Updated on April 27, 2015
poem from Song Of The Cheated Soul

(Author's Note: I have decided to post new poetry to this site until the release of my up and coming poetry collection, Song Of The Cheated Soul due out later this year.)

New York used to be a squatters town

and

a misfits town

and a union town.

This is where you could

find a cheap room at the Chelsea

or the Dexter House

with a bathroom down the hall.

Or at the Commander.

Many SROs vanished into the

remains of burnt out

warehouses once run by

“who wants to know industries”

only to succumb to the midnight storms

of “Jewish lightning”.

This was the town

where the truly strange

and burned out radicals sat at diners with

coffee stained napkins

sitting under coffee stained cups

screaming about the price of rent

or the loss of tenements under the weight of Lincoln Center.

Here punks

Rabbis

the smiling hustler

and the honest con men

and the artist

were the lower East Side

and where one could always find a cheap meal of well-cooked dumplings across from CBGB

or at the Wo Hop in China Town

where the cops and locals gathered

but where out-a-towners passed without notice.

Our liberal mayor Koch

declared that it was official policy

that City Hall would no longer worry about

the poor or the homeless

and forced them to the outer boroughs

with one stroke of a pen.

And when more cardboard communities

sprung up like cattails in a polluted heart

than bodies removed from Manhattan

or placed in Potter’s Field

the gun was handed over

to a whiney crossdressing ex-prosecutor

who was placed in the Mayor’s chair

turning the homeless into outlaws under the lights of Broadway

and the theaters were vacated

for the price of the SRO heartbeat.

City Hall unleased the Clorox tide at last

washing away the pimps

the artists

the squeegee men

the graffiti

the honest pan handler

and the grinning hustler

and the avenue corner whores

while keeping those on the Wall Street pay roll

in place

even New York was washed away

turning everything clean as Chinese marble.

For those who

never saw morning

or for those whose morning came too soon

subway diving onto the third rail

under the graffiti walls

of midtown became just another pastime.

You could always tell what borough you were in by the local baseball fans.

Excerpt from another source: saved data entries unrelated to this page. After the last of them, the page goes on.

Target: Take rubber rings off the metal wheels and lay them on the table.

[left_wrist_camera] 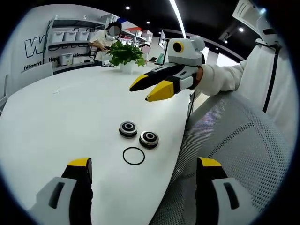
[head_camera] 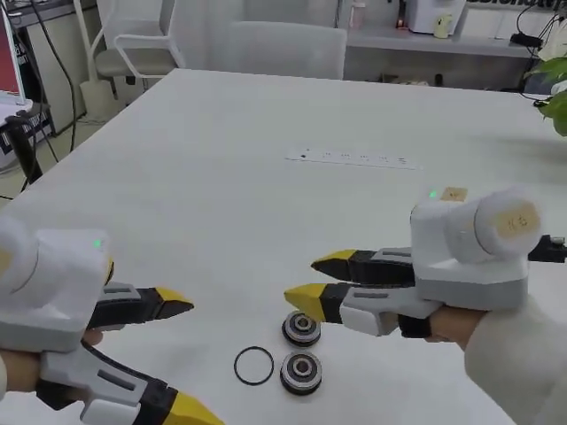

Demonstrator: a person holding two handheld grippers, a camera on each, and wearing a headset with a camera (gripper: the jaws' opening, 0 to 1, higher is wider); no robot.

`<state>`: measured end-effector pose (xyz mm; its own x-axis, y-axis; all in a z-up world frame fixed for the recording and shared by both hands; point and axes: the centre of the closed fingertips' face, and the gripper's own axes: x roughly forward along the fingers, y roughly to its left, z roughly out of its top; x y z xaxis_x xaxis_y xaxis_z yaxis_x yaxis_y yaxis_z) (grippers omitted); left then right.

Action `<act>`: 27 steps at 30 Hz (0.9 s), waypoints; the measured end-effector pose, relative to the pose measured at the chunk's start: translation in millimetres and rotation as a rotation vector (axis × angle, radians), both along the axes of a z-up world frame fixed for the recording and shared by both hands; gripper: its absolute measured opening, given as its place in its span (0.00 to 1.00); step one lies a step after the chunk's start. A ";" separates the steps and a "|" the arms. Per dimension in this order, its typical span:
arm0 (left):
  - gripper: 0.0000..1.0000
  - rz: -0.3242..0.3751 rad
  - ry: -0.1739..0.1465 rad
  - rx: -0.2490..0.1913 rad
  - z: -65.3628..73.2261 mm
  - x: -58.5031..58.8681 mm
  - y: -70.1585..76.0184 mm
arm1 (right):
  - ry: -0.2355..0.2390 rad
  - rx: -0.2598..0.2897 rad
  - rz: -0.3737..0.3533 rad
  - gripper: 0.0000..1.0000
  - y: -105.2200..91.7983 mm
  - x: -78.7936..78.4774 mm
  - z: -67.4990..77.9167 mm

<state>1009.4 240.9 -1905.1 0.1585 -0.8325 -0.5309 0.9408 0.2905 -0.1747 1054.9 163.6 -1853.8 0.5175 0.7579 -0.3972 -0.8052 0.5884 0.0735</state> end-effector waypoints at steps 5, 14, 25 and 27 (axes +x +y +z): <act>0.90 -0.002 0.002 0.004 -0.8 -0.7 0.2 | 0.004 -0.001 0.007 0.39 -7.4 0.4 -0.3; 0.89 -0.001 0.002 0.005 -0.5 -1.1 0.1 | 0.018 0.001 0.039 0.49 -15.9 -3.9 -5.8; 0.88 0.011 -0.002 -0.018 4.6 1.0 -1.0 | 0.064 -0.025 0.071 0.48 -19.9 -11.0 -22.2; 0.87 0.012 -0.005 -0.024 6.1 1.5 -1.5 | 0.078 -0.038 0.081 0.47 -19.7 -12.8 -26.7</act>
<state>1010.9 239.4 -1899.0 0.1714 -0.8427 -0.5103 0.9381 0.2978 -0.1767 1042.1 143.8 -1880.5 0.4217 0.7797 -0.4629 -0.8430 0.5252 0.1166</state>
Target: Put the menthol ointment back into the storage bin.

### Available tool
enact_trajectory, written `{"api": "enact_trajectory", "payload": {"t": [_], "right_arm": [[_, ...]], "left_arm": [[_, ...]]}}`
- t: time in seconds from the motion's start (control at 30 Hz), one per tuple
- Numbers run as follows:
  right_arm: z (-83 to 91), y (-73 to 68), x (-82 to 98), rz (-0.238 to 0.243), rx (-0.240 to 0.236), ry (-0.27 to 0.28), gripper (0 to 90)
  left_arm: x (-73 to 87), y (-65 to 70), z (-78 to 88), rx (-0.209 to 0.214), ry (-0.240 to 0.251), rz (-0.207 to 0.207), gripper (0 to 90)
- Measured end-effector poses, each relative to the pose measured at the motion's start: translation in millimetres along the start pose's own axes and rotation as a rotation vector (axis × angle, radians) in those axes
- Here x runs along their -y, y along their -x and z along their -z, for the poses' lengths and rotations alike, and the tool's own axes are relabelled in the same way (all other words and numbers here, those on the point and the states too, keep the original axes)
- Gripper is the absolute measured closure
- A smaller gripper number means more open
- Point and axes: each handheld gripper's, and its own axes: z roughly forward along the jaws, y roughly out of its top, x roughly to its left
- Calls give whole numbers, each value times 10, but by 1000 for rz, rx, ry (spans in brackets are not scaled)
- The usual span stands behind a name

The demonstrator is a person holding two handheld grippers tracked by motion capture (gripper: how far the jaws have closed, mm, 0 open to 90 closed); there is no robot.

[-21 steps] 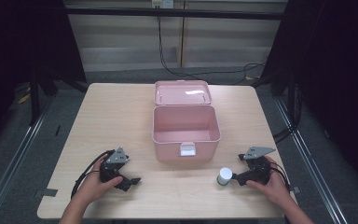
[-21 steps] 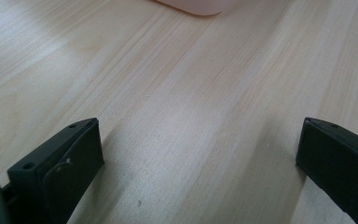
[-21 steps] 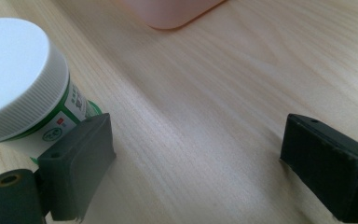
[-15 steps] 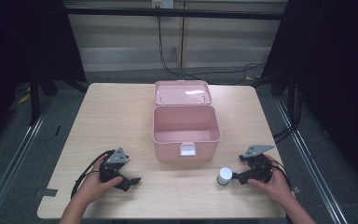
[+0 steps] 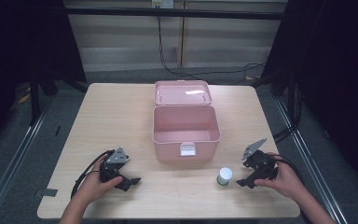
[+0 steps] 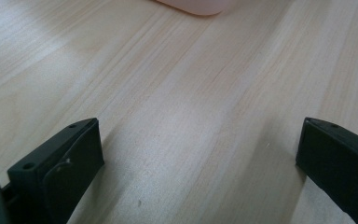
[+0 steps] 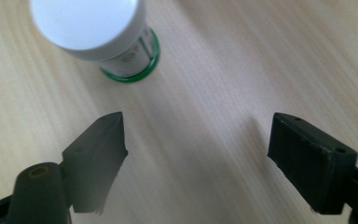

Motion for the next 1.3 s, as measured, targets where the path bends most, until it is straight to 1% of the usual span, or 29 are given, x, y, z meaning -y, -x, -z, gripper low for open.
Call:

The Mets would find no home in the Bronx

while the Yankees received the Bronx cheer in Queens.

In Brooklyn

the Dodgers will be forever hated

or dead.

The last ticket has been punched at Ebbets Field.

This is the great indignity that came by way of

learning the true game of sports

and is passed down as a birthright

for all native Brooklynites

even those not yet born.

This indignity of a team moving from the borough

of loyal saints

to the city for fair-weather angels

which sits as a scar on the soul

of everyone who must now look up

just to find another pastime.

While Manhattan has no face for any of the teams

unless it’s the playoffs.

It is still a town of Dutch oven summers

where the concrete is hotter than the 85 degree air.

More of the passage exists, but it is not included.